The sport of handcycling is little known inside mainstream cycling circles, not surprising when it only really established itself 5 years ago, but is a unique endurance sport that is taking the disabled sports world by storm. It is becoming the fastest growing sport for disabled athletes, and this year it has its Paralympic debut at Athens.
Handcycles are propelled with the arms, shoulders, chest, back and sometimes torso depending on the level and nature of the riders disability.
There are two basic forms of handcycle, one that attaches to a wheelchair and the other a standalone recumbent bike. The wheelchair clip-ons, as they are known, are useful as recreational and mobility aids but the recumbent bikes have now evolved into dynamic racing machines that can travel between 20-25mph on flat road race circuits.
The racing handcycles have 3 wheels, the wheel in the front is the propulsion wheel, the two in the back keep the handcycle balanced. They combine elements of MTB and racing bike technology with the design of racing wheelchairs.
Two Examples of racing handcycles:
Top End GOLD
Schmicking S1 Overdrive
Relationships have developed between British Cycling and the Hand Cycling Association (UKHCA) to enable this section of Disability Cycle Sport to become fully integrated within the activities of British Cycling. Handcyclists have already formed part of the GB Team when riding Internationally, though sadly there will not be any GB handcyclists on the line in the 2004 Paralympic Games.
Last September, handcyclists took part in the British Time Trial Championships for the first time and were given full BC Championship status at this event. Room has been made to include handcyclists in all those events listed in the BC & CTT calendar for those with a Disability. British Cycling's future inclusion of handcycling as an activity for more severely disabled cyclists looks very promising for all involved.

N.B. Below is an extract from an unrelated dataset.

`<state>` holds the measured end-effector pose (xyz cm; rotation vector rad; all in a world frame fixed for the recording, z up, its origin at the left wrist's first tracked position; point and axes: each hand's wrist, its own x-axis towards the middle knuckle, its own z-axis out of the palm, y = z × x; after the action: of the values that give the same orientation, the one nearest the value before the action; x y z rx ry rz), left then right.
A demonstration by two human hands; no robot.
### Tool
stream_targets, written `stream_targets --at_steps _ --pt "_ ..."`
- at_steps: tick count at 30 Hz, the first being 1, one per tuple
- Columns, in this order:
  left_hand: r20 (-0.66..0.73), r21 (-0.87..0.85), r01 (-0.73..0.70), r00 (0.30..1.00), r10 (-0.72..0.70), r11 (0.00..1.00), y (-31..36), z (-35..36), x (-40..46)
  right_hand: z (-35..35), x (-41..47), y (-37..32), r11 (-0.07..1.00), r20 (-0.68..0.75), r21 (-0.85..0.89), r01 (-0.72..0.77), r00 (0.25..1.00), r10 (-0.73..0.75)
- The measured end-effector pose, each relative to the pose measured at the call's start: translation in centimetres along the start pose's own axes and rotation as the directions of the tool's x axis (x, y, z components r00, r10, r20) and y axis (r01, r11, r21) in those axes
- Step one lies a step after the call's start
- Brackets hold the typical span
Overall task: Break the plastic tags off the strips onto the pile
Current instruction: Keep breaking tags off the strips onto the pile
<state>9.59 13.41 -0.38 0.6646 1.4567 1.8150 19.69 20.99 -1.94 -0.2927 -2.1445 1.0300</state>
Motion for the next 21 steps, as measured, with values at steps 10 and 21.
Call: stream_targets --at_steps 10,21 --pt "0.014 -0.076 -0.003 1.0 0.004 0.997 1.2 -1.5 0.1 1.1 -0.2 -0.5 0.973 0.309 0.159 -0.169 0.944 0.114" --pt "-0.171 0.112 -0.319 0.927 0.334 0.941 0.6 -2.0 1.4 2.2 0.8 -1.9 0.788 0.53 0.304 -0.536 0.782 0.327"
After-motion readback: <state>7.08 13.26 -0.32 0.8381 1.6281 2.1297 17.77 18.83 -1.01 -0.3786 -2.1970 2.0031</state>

The focal point of British handcycling is the annual Grand Prix Series combining a number of races around the country including time trials and road races. There are three classification divisions for men (A, B & C) and a combined class for women.
Division A - tetraplegics
Division B - paraplegics up to T 9/10
Division C - paraplegics from T11 to L4, amputees, able bodied etc.
Handbiking is a very young sport and is still evolving. It made sense to create a European platform to further develop and structure this new sport.
Since 2001 a series of well-known international handbike races have been held in Europe; the series is known as the European Handcycling Circuit (EHC) and this has become the cornerstone of the development of the sport. These races regularly see fields in excess of 150 riders competing.
The EHC is an international non-profitable organisation based in Belgium. The EHC currently consists of representatives from seven countries. It is hoped that Britain will soon have a race on the EHC. The EHCs remit is not to be an association purely for disabled cyclists. Their intention is to integrate the sport on a high level and to target a reduction of existing barriers within Europe among able-bodied and disabled people.
|Handycling in the UK is being overseen by the United Kingdom Handcycling Association (UKHCA). The organisation oversees all aspects of handcycling from racing, recreational riding, to access legalities on cycle networks.|
|Many of the UK riders are ex-cyclists who have been paralysed after accidents. David Abrutat, one of the UK co-ordinators for the sport was an active cyclist & duathlete prior to a car crash 4 years ago. In 2002, he handcycled the 3500 miles around the coast of Great Britain, to raise awareness of giving blood, and to raise money for the Poppy Appeal|
. ' The sport of handcycling as far as I am concerned is the best sport there is for disabled athletes. It combines speed, high-level competition, stamina, endurance and the vagaries and dedication that comes with constant training. For me it's the next best thing to traditional cycling.'
An elite team of riders competes regularly all over the world for the semi-pro TEAM SPECIALIZED-BLOC. This team is the foundation for the GB squad, which has narrowly missed out on competing at Athens 2004, the inaugural showpiece for the sport. However, the team is now in preparation for the World Championships in Switzerland, which will see riders compete in a 107 mile road race around Lac Leman.
Handcycling is disability sport at its toughest and most visually stunning.